→ Directions for this task
Every entry should be repeated exactly. Omit the pictures.

→ Record extracts
►
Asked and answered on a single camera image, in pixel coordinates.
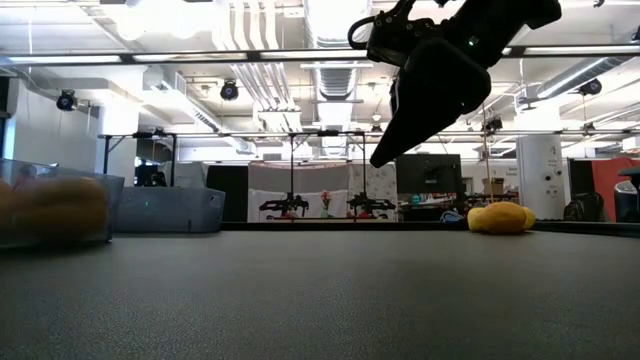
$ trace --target white backdrop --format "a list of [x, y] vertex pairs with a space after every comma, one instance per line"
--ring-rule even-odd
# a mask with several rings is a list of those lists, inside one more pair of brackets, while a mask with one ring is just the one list
[[[349, 192], [347, 190], [331, 191], [331, 202], [329, 203], [329, 214], [334, 217], [344, 218], [347, 216], [347, 200]], [[309, 210], [306, 211], [306, 218], [319, 218], [322, 213], [322, 193], [299, 193], [303, 199], [309, 201]], [[281, 200], [286, 194], [281, 192], [270, 192], [262, 190], [249, 190], [249, 206], [247, 208], [248, 222], [264, 222], [267, 216], [280, 217], [280, 211], [260, 211], [260, 205], [269, 200]], [[302, 217], [302, 209], [298, 208], [297, 214]]]

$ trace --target ventilation duct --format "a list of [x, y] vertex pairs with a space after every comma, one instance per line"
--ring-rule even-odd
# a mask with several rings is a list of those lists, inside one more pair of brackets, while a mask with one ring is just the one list
[[[620, 42], [625, 42], [629, 41], [629, 39], [631, 39], [631, 43], [633, 44], [638, 44], [640, 42], [637, 32], [629, 34], [618, 40], [620, 40]], [[617, 68], [631, 59], [633, 59], [633, 57], [620, 56], [583, 60], [569, 68], [569, 70], [540, 85], [536, 91], [537, 96], [542, 100], [564, 94], [567, 91], [575, 89], [580, 85], [595, 79], [609, 70]]]
[[[304, 0], [305, 23], [309, 46], [315, 49], [349, 47], [347, 33], [351, 25], [369, 16], [371, 0]], [[367, 28], [362, 27], [354, 34], [356, 41], [364, 40]], [[316, 69], [314, 81], [318, 99], [350, 100], [353, 98], [358, 72], [356, 69]], [[353, 104], [318, 104], [318, 120], [323, 127], [339, 127], [344, 130], [351, 120]], [[323, 147], [327, 155], [344, 155], [345, 150], [337, 139], [324, 138]]]

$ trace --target black monitor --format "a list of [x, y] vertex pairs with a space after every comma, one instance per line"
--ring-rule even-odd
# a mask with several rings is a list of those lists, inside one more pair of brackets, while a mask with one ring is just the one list
[[396, 159], [399, 194], [456, 193], [464, 185], [460, 155], [407, 154]]

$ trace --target ceiling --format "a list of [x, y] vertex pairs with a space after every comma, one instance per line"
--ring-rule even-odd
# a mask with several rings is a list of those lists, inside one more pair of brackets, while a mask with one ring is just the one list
◄
→ Output for this task
Asked and answered on a single camera image, in pixel coordinates.
$ trace --target white backdrop --format "a list of [x, y] vertex pairs with a space after every comma, one instance per line"
--ring-rule even-odd
# a mask with several rings is a list of those lists, inside one more pair of brackets, while a mask with one ring is just the one list
[[[349, 192], [347, 190], [331, 191], [331, 202], [329, 203], [329, 214], [334, 217], [344, 218], [347, 216], [347, 200]], [[309, 210], [306, 211], [306, 218], [319, 218], [322, 213], [322, 193], [299, 193], [303, 199], [309, 201]], [[281, 200], [286, 194], [281, 192], [270, 192], [262, 190], [249, 190], [249, 206], [247, 208], [248, 222], [264, 222], [267, 216], [280, 217], [280, 211], [260, 211], [260, 205], [269, 200]], [[302, 217], [302, 209], [298, 208], [297, 214]]]

$ trace --target ventilation duct --format "a list of [x, y] vertex pairs with a space after every comma, one instance per line"
--ring-rule even-odd
# a mask with several rings is a list of those lists, inside one more pair of brackets, while a mask with one ring is just the one list
[[[620, 42], [625, 42], [629, 41], [629, 39], [631, 39], [631, 43], [633, 44], [638, 44], [640, 42], [637, 32], [629, 34], [618, 40], [620, 40]], [[617, 68], [631, 59], [633, 59], [633, 57], [620, 56], [583, 60], [569, 68], [569, 70], [540, 85], [536, 91], [537, 96], [542, 100], [564, 94], [567, 91], [575, 89], [580, 85], [595, 79], [609, 70]]]
[[[304, 0], [305, 23], [309, 46], [315, 49], [349, 47], [347, 33], [351, 25], [369, 16], [371, 0]], [[367, 28], [362, 27], [354, 34], [356, 41], [364, 40]], [[316, 69], [314, 81], [318, 99], [350, 100], [353, 98], [358, 72], [356, 69]], [[353, 104], [318, 104], [318, 120], [323, 127], [339, 127], [344, 130], [351, 120]], [[323, 147], [327, 155], [344, 155], [345, 150], [337, 139], [324, 138]]]

$ trace --target black monitor --format "a list of [x, y] vertex pairs with a space after every comma, one instance per line"
--ring-rule even-odd
# a mask with several rings is a list of those lists, inside one more pair of brackets, while a mask with one ring is just the one list
[[396, 159], [399, 194], [456, 193], [464, 185], [460, 155], [407, 154]]

$ trace --target ceiling --format "a list of [x, y] vertex pairs with a space after every comma, one instance per line"
--ring-rule even-odd
# a mask with several rings is a list of those lists, inside one more pair of brackets, while a mask with one ring is just the one list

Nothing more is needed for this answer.